On the other hand, the term “pro-choice” should also be scrutinized. I would prefer to see such a morally, psychologically, and emotionally loaded decision less as a choice than an option or a way out. A choice can range from minor decisions about what to wear or to eat to life-changing ones about whether to get married, have a family, or have children. But it is my opinion that in this case, the 'choice' is not and should not be entirely the women’s.
Although it’s her body, she should consider the input of the person who impregnated her as well as take counsel from her loved ones and family members, her community, and even more importantly, the input and consultation of her doctors, those of the body as well as those of the mind. And like any type of surgery, the decision to abort should be made as a last resort. It is not to claim or imply that women tend to take this choice lightly but cases in which a person chooses to partake in various abortions are a red flag that not everybody takes the matter as seriously as they ought to.
I would like to add some final thoughts, reflections, and potential clarifications here. There are many issues that need to be addressed in terms of women’s rights. We have made headways on the path to equal rights, but we have not yet reached equality and the quest may even slip back and recede if we are not careful and attentive.
This is not just about Roe versus Wade being overturned, which is unfortunate and deplorable because as a whole and as a blind blanket statement, it curtails women’s choices and freedoms in various states, but it is also a setback as it pertains to sexual abuse and domestic violence. To hold onto a hardline view without allowing for any compassionate grounds will not benefit anyone, and there are and will and must be viable exceptions to the rules even from those who are strongly set against abortion.
On the other hand, the fact that people support the notion and institution of marriage does not mean that they are not aware of misuse and abuse occurring in these relationships especially where and when the couples are not on equal footing. There are also cultural and religious aspects to be considered and evaluated and, in many cases, re-evaluated since women are often mistreated in many of those practices and traditions. Nonetheless, these problems are not limited to men and heterosexual marriages as they occur also in same-sex relationships and, although less common, there are also cases of emotional abuse perpetrated by women against their husbands in heterosexual relationships.
At the same time, while in the Western privileged world, we are fighting for certain specific and important rights, many basic rights are ignored and trampled upon in other parts of the world.
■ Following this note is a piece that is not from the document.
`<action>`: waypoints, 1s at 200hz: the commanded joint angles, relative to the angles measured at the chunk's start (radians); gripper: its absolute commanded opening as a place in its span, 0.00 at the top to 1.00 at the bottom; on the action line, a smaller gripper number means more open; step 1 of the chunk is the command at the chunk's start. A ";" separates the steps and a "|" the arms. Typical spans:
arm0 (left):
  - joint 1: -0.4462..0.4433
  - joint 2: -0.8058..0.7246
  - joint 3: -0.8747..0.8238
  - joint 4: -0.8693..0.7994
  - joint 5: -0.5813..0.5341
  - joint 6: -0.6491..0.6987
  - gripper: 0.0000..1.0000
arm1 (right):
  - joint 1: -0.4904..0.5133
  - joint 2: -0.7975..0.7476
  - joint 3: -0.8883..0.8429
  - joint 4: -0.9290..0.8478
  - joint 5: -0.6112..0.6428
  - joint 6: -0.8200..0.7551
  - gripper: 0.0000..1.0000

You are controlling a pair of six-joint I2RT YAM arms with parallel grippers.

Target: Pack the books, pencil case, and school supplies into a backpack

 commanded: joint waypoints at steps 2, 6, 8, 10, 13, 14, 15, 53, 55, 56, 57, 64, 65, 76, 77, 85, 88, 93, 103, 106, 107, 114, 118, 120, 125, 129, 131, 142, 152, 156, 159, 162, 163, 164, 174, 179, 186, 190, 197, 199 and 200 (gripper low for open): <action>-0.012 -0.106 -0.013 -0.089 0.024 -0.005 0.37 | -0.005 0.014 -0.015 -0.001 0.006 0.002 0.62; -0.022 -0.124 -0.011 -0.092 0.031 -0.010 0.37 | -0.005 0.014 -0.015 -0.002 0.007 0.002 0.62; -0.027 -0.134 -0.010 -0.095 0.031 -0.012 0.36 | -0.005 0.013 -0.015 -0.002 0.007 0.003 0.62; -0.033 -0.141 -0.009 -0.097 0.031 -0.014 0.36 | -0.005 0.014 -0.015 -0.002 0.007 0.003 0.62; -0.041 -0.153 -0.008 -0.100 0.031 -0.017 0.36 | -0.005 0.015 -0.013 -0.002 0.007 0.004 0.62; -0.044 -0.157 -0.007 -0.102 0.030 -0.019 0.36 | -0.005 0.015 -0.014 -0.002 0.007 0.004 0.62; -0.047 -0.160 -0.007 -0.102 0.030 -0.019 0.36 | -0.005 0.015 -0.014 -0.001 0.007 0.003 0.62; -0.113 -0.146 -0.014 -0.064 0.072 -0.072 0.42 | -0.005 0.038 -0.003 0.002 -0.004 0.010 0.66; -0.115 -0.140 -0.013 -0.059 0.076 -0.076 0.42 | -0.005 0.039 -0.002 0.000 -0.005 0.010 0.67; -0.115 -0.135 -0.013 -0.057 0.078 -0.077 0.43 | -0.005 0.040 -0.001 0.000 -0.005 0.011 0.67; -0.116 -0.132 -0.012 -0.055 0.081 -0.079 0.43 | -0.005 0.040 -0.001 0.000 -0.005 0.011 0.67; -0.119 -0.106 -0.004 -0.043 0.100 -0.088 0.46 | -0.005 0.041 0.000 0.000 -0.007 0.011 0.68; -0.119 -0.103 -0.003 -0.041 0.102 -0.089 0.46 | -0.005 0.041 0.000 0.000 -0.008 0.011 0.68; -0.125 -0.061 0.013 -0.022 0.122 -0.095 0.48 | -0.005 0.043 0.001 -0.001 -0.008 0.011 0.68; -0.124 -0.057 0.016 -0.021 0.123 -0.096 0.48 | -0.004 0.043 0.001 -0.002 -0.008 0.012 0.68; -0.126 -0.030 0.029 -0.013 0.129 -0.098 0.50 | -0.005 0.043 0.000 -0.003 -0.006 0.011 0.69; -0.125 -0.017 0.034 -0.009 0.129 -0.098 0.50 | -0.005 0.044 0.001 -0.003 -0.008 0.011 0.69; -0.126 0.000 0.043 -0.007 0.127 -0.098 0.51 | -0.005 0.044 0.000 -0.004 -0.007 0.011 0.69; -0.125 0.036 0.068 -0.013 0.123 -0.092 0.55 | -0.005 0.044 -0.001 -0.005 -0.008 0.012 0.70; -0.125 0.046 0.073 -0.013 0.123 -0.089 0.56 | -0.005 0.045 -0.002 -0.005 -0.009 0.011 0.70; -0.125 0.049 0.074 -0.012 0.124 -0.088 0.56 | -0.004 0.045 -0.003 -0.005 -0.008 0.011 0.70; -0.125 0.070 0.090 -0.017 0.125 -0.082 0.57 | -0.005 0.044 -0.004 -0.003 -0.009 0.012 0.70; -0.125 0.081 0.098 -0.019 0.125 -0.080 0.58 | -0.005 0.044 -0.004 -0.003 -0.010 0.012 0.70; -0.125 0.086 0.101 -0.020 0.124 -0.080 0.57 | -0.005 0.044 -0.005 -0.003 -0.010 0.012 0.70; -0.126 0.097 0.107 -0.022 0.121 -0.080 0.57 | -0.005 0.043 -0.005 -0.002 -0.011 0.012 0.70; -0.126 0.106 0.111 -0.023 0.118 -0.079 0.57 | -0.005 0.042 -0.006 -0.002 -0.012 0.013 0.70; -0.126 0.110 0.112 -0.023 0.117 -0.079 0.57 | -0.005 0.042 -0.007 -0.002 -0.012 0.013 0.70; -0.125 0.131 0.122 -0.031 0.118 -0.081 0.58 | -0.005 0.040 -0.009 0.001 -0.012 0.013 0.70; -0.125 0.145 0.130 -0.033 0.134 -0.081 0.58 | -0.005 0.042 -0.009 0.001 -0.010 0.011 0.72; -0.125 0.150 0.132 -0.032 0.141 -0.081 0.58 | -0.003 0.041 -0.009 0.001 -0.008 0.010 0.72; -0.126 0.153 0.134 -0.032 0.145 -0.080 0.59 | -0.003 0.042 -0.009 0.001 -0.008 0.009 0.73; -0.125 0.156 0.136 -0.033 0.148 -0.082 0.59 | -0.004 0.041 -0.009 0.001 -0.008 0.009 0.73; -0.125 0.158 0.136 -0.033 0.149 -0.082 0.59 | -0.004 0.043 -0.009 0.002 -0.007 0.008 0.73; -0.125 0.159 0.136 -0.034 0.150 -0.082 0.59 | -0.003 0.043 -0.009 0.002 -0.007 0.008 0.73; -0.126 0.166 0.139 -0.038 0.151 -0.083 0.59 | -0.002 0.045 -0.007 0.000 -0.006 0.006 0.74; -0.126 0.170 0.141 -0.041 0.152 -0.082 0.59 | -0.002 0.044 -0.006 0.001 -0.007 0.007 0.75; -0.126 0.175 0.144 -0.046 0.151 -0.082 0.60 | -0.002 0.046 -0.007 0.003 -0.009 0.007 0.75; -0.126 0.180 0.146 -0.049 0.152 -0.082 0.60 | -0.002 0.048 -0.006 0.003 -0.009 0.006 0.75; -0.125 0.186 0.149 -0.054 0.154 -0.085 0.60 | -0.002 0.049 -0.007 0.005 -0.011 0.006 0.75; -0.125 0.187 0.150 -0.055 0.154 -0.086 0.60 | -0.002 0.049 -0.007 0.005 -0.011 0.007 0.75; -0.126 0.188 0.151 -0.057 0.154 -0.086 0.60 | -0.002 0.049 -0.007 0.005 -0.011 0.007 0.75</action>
As implied earlier, even in the West, we still have outdated, and dangerous practices that are done in the name of religion or other bigoted ways of thinking and mindsets. It is important to try to see these vital matters through a less emotional and political lens by adopting a more reasonable and realistic view and to make gains in the direction of what matters for all of humanity, not only select groups, lobbies, or agendas. All the while, we must ensure that we protect, fortify and expand upon rights and privileges, not at the expense of other equally important matters.